2015 was a very immersive and experimental time for my filmmaking, so my 365 project is very much a representation of that.

In my 365 project, there are many references to other projects I was working on at the time, including The Miracle Mockumentary and the Breaking Cinema Podcast.

I also produced my Cameo microfilms from the footage I shot for my 365 project.
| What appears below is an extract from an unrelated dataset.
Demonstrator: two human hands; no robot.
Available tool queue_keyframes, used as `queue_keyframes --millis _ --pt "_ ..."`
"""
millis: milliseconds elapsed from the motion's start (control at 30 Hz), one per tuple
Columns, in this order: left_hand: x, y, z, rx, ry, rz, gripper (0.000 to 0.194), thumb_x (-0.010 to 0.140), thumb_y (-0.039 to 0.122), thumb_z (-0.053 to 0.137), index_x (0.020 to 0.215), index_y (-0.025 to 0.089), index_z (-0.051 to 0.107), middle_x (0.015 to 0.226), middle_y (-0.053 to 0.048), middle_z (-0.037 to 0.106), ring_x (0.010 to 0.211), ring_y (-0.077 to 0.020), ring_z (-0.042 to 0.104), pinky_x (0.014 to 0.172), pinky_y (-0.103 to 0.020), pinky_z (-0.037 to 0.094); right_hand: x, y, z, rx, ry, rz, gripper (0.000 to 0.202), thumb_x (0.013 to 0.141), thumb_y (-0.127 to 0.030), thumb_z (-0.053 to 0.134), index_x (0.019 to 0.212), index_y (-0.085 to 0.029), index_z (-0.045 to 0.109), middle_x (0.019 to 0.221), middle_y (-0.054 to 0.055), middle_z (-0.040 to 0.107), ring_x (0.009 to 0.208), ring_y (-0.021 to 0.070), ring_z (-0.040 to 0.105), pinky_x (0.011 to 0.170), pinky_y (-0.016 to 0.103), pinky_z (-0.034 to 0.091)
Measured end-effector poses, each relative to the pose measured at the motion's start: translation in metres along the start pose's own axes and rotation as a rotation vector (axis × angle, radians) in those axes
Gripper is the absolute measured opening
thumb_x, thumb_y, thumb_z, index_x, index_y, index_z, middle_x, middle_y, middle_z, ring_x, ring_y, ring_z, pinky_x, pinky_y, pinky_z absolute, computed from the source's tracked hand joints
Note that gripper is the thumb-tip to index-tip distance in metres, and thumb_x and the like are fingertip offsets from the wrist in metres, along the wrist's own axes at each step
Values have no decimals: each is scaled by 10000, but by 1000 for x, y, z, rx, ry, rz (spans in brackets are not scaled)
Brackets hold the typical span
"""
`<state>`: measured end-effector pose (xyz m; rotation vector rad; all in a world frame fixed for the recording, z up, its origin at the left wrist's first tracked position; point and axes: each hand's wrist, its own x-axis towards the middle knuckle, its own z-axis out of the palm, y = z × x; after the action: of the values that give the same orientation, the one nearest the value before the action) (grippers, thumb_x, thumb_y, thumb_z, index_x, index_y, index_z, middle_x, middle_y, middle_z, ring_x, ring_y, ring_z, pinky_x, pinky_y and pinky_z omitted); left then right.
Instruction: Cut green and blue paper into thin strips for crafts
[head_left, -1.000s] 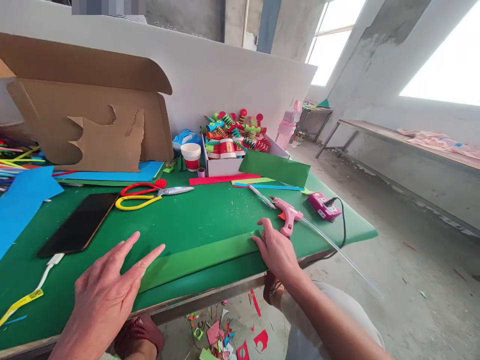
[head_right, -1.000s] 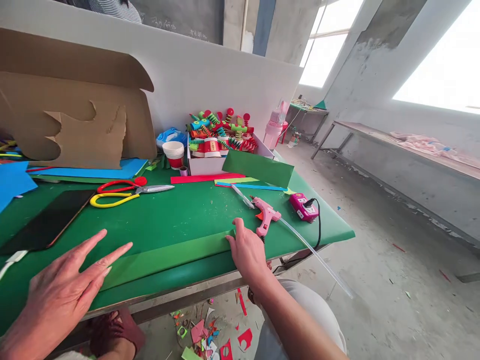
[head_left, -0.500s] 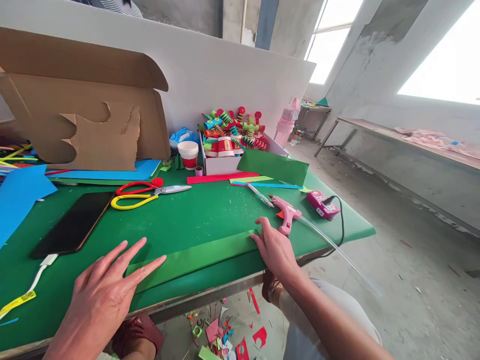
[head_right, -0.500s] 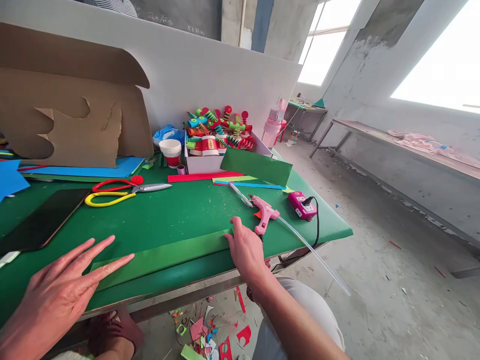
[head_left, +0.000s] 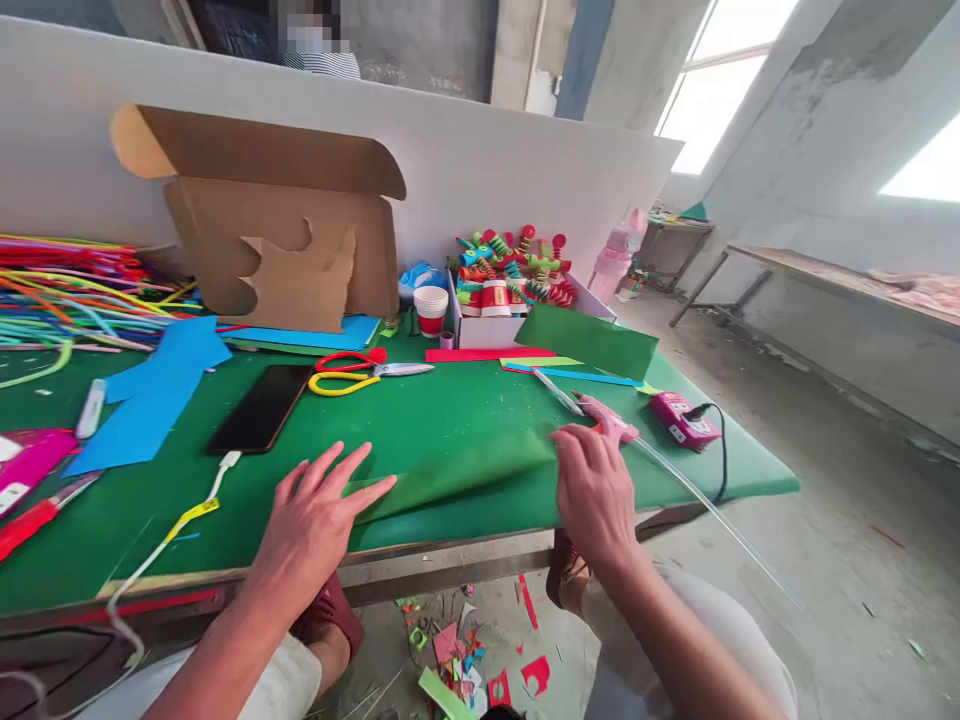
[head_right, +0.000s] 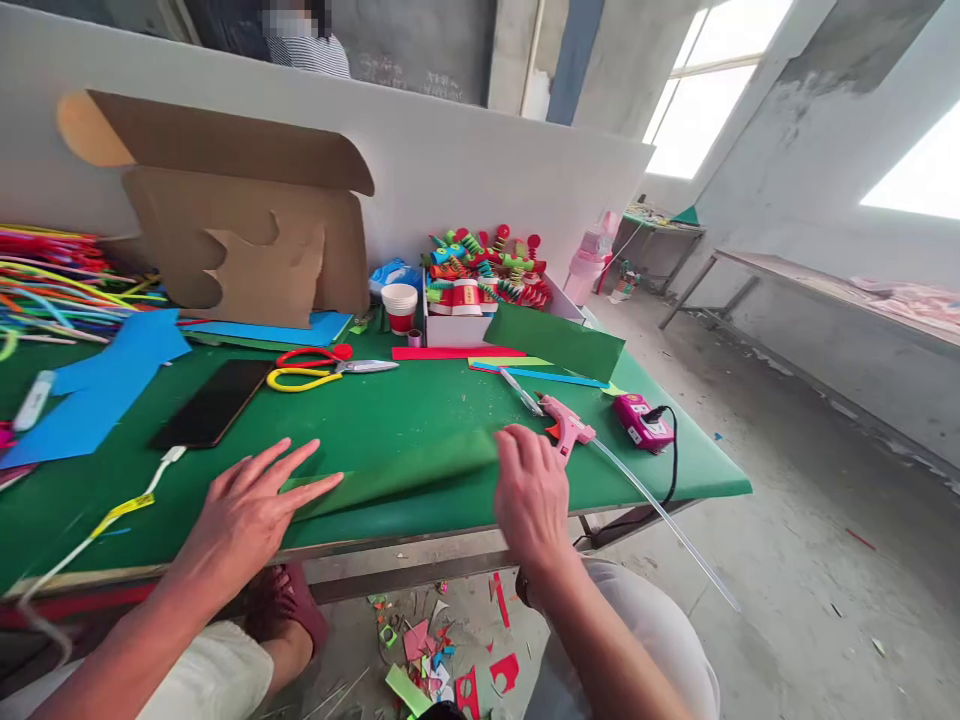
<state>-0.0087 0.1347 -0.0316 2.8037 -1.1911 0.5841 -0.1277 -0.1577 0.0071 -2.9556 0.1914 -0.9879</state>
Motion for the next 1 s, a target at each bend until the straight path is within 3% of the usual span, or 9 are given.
queue_keyframes --millis 67,167,267,433,733,867,933,1000 --pt "1 2 -3 -10 -6 -20 592 870 37 392 1186 440 687 1410 -24 583 1302 -312 509 1003 -499 408 -2 -34 -3 157 106 -268 340 958 -114 399 1208 -157 626 1201 122 666 1161 239 563 1030 419 443" --pt "1 4 -7 -33 -5 -27 533 881 72 428 1191 417 691 1415 -32 579 1307 -315 506 1015 -504 403 -8 -90 2 299 -126 -559 448 986 -307 445 1392 -128 507 1438 105 546 1408 248 368 1197 480 271" --pt "2 6 -8 -53 -3 -38 495 888 95 448 1186 401 697 1416 -37 578 1315 -319 498 1016 -503 407 -16 -118 17 335 -312 -566 638 965 -463 485 1459 -64 418 1546 128 412 1462 281 289 1216 505 239" --pt "3 6 -5 -75 12 -56 575 858 37 428 1177 435 693 1400 -25 594 1297 -309 518 1007 -494 417 -28 -106 36 323 -430 -455 699 962 -532 468 1487 -78 389 1546 120 401 1445 340 320 1205 576 226" --pt "3 4 -5 -79 40 -64 595 845 11 393 1159 404 711 1379 -44 609 1293 -309 525 1010 -516 419 -28 -94 31 333 -497 -398 706 962 -532 474 1520 -119 343 1566 113 365 1461 335 288 1209 585 205" --pt "-1 19 -11 -109 125 55 520 902 54 346 1250 257 674 1451 -76 542 1365 -273 462 1117 -500 342 -27 -96 29 349 -529 -357 705 949 -526 505 1512 -126 362 1575 112 351 1460 334 289 1213 572 195" --pt "-9 34 -10 -135 166 162 456 966 178 355 1369 136 564 1467 -117 519 1392 -263 428 1152 -463 310 -29 -97 29 359 -518 -345 700 943 -488 521 1522 -135 343 1577 105 352 1457 321 296 1218 559 187" --pt "-19 48 -5 -140 210 211 572 996 365 366 1461 34 412 1454 -177 517 1379 -300 440 1146 -479 309 -30 -98 28 368 -510 -351 709 934 -424 536 1540 -139 301 1577 98 357 1454 307 301 1224 535 180"
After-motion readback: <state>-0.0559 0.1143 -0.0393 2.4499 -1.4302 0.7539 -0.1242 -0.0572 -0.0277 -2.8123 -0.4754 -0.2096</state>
In fact, you can view alternative versions of my Cameo microfilms as daily videos I posted.

Original footage...

The two cameo microfilms I produced from it...

I used my 365 project as a sandbox in which to actively play around with my filmmaking style.

My 365 project has a very Avant Garde aesthetic.

Collected here are some of the more standout vids I produced for the project...

People asked if was going to produce a feature length documentary from the footage I shot for my 365 project.

I did toy with the idea, but as a presentation of 'a year of my life' or 'a slice of my life' I don't feel like there is much of a story.

The subject matter gets very repetitive and, while 2015 did end up being a very productive year, nothing came to a definite conclusion at the end of it... so there's no real story resolution for the story of my 2015.

Of course, there is the argument that not having a conclusion is more representative of the story of a year, because how many people reach a conclusion at the end of the year?

Also, after video 200 I started to lose interest in the project... and you can tell.

I think if I was to produce a longer presentation from the videos I produced for my 365 project, it would be based around another theme. 

Maybe even our relationship with screens because that is something that comes up a lot in the 365 videos.

Possibly that is something I might put together at some point. But I can't imagine there would much of an audience for that idea.

I don't know. Maybe it might just be something I do for my own pleasure.

365 Frames 2015 is also the follow-up to my 366 Frames 2012 project in which I took a photo a day for a whole year.

Monday 2 May 2022

EYES of a Storyteller: Project portfolio & blog - The lost year of Something to do with Film

EYES of a Storyteller is the blog/portfolio that I created to chronicle and reflect on the development of the entirety of my EYES web series project, which was the creative enterprise project/practical dissertation for my BA (Hons).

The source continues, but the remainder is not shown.